Junebug (2005)

2005-08-03 (Limited release)

George (Alessandro Nivola) seems easy enough to read. At a Chicago art gallery opening, surrounded by people dressed in sleek black, he spots the owner, Madeleine (Embeth Davidtz). He meets her in front of a simple-seeming painting of deer in snow, exchange shy smiles. “It makes me happy,” he says of the artwork. And with that, the film’s credits begin, as George and Madeline kiss, playfully and earnestly. She laughs. He makes her happy.

“Where did you come from?” she asks. And his answer, “North Carolina,” is not so easy as it might sound. Some six months into their marriage (which occurs off screen), they’re on their way to his boyhood home. She has her own mission, a means to prod George into making this visit, who hasn’t been back for years. Madeleine wants to sign a contract to represent local “outsider artist” David Wark (Frank Hoyt Taylor), who sees his primitivist paintings as expressions of visions direct from God. “My job,” he says, “is to make the invisible visible.” Depicting a violent local and national history (slave revolts) as well as clashes between generations (“I love all the dog heads and computers and scrotums,” murmurs Madeleine), the paintings are objects of desire for gallery scenesters. All the more so for Madeleine once she hears that a New York gallery owner wants to represent Wark; she becomes utterly intent on “winning” him over. “I think I’m in love,” she sighs on first seeing his paintings in person, the sort of comment that makes her seem superficial and earnest at the same time.

While it’s very clear that she adores George, the visit exposes the mysterious fragility of their marriage. In part, this emerges in their recognition of sides of each other they hadn’t quite known or anticipated, reflected in the responses of George’s relatives. The few days they all spend together shows that their superficial differences (of habit and affect) aren’t nearly as profound as their less visible differences (of values and ambitions).

George’s mother Peg (Celia Weston), proud and loving, immediately distrusts Madeleine as an “outsider,” but also because she seems manipulative; “I don’t think anybody taught her how to do [right],” she says, “She’s too pretty and too smart. That’s a dangerous combination.” By contrast, George’s soft-spoken father Eugene (Scott Wilson), quiet and observant, is more generous toward everyone, his wife and sons included. Still living at home, Johnny (Ben McKenzie) resents his older brother’s escape, but feels caught: studying for his GED and working at a kitchenware outlet, he’s married to his high school girlfriend, Ashley (Amy Davis in a charming performance), now about to give birth to their first child, whom she’s already named “Junebug,” as it suits ma boy or a girl.

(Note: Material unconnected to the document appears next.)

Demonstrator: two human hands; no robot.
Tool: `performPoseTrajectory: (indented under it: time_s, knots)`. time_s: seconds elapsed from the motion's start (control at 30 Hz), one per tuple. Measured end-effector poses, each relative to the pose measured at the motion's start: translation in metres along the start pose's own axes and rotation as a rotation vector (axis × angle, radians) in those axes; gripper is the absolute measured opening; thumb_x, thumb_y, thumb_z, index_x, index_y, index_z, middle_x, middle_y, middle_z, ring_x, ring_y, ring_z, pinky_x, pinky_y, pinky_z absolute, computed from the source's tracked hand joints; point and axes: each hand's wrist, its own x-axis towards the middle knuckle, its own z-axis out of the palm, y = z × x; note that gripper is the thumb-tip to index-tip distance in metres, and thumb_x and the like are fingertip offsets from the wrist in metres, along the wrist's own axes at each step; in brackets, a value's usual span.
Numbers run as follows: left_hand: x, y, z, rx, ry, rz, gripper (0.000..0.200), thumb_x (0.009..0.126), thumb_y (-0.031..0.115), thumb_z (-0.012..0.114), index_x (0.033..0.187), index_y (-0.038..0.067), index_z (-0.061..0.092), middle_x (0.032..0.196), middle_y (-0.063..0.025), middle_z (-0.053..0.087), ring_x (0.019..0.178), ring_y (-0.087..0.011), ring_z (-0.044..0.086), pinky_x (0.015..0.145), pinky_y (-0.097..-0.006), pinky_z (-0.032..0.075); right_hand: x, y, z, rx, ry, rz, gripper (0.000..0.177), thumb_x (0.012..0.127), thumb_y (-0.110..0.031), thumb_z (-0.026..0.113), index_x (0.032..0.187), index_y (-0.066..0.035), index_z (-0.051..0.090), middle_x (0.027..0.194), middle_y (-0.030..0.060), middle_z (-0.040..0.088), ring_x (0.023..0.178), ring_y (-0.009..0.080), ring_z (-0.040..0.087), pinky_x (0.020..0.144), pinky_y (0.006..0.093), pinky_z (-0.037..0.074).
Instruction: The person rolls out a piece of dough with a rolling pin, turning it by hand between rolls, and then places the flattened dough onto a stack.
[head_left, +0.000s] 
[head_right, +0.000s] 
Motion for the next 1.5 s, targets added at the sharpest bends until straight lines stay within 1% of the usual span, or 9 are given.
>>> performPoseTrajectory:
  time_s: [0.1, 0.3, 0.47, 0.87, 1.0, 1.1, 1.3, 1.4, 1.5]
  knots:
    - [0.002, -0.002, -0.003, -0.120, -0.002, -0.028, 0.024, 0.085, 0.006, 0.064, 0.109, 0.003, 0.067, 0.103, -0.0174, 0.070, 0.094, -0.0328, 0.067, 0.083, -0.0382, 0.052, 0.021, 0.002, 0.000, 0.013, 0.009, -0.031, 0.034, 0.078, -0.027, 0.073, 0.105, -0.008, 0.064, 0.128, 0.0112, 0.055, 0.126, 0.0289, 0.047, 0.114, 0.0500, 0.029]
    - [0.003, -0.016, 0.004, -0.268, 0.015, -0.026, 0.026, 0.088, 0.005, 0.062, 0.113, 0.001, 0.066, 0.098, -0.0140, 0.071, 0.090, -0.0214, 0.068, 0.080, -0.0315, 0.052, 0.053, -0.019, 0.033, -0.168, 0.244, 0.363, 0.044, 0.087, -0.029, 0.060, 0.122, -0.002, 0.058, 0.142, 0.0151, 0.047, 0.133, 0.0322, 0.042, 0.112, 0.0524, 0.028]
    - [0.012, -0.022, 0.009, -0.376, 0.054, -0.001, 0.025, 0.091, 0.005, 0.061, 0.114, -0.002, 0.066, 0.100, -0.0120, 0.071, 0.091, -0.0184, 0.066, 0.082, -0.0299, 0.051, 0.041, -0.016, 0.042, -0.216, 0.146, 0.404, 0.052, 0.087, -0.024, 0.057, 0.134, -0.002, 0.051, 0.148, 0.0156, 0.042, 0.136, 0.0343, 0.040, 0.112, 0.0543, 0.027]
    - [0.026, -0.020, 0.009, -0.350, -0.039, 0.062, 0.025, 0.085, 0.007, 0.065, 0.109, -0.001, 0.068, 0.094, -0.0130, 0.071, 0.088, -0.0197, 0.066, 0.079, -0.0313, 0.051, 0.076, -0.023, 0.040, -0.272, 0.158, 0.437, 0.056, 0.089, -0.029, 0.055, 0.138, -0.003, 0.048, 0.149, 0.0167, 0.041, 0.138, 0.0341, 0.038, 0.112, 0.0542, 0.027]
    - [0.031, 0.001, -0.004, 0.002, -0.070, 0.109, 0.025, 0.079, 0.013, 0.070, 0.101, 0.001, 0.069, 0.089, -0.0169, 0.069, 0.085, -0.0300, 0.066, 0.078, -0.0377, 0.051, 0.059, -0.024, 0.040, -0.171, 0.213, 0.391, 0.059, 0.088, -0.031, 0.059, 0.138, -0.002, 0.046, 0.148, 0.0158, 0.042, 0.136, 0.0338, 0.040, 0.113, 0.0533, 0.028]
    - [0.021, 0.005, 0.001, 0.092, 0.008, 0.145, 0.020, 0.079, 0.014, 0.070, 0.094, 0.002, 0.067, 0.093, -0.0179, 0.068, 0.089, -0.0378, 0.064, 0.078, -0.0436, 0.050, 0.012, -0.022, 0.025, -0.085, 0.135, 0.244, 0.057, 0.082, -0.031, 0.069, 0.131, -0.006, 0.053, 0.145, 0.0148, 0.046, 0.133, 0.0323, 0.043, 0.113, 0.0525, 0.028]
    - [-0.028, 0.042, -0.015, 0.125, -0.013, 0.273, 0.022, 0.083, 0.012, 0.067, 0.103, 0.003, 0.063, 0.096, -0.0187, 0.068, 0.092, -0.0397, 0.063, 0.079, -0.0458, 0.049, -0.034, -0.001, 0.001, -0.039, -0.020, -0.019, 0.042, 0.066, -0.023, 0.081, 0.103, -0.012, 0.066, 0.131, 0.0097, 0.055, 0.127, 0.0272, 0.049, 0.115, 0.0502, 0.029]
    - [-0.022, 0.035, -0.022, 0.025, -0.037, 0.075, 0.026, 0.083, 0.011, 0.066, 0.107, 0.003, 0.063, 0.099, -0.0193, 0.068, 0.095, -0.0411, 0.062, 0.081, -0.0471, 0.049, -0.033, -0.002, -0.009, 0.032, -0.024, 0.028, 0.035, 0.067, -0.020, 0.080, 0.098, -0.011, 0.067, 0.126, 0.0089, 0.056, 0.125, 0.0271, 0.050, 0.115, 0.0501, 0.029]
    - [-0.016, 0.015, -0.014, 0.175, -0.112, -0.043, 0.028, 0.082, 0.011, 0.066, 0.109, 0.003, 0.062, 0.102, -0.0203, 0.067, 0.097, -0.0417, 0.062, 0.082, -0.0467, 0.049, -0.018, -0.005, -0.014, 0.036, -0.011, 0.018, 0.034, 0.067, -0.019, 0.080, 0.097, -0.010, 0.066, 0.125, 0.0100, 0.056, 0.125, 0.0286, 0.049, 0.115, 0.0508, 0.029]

Ashley — or more precisely, Ashley’s generous nature — serves to connect everyone else, as she’s endlessly open in her thinking about them, and urges them all to share her enthusiasm. She admires the ultra-thin and British-accented Madeline (“You look so pretty,” Ashley gushes, “You smell good too, all baby powdery and shampooey”), values the secretly kind George (even as he’s pulling back from his wife). She also feels devoted to her in-laws and wants more than anything for her husband to be like he used to be in high school — happy, energetic, and confident. But Johnny, fearful and frustrated, feels no such openness. He can’t imagine himself beyond his current life. When Madeleine offers to help Johnny write a paper about Huckleberry Finn, she tries to explain the concepts of slavery, racism, and “freedom,” leading Johnny first to erupt in self-defensive anger (“None of us need shit from you”), and then think she’s trying to seduce him.

Upset that she’s been misunderstood (and that Johnny’s hand is on her but, leaned up against the kitchen counter), Madeline is also beginning to see more into her husband’s background, to comprehend the tensions that make him a great lover and also an emotional puzzle. She’s newly defined, alien wife of the local boy who escaped his past but still solicits reverence from his erstwhile community, and as she watches him sing “Softly and Tenderly Jesus Is Calling” at a church supper, her face reflects her own appreciation: the man is beautiful and unknown.

In recognizing George’s other life, extending before and beyond her, Madeleine also begins to see herself. Junebug portrays such reframings and delimitations, of borders that can’t be crossed, in images at once delicate and acute. Scenes that last only seconds, focused on empty spaces (hallways, doorways), waiting to be changed by a figure’s brief appearance, whether Johnny or Eugene or Madeleine. Each brings his or her own shape to the space, alters it, traces an outside and inside. In these muted, closed compositions, the film takes on a kind of painterly look, as if the action is paused for your reading.

As careful as Madeleine is in when she reads paintings, however, she can’t grasp the full movement around her. So she turns again to art, to expressions she can purchase and sell. Her renewed focus on securing her contract with Wark reveals to George a side of her he hadn’t anticipated. With their new knowledge of one another, they must decide how to move forward, within and across boundaries.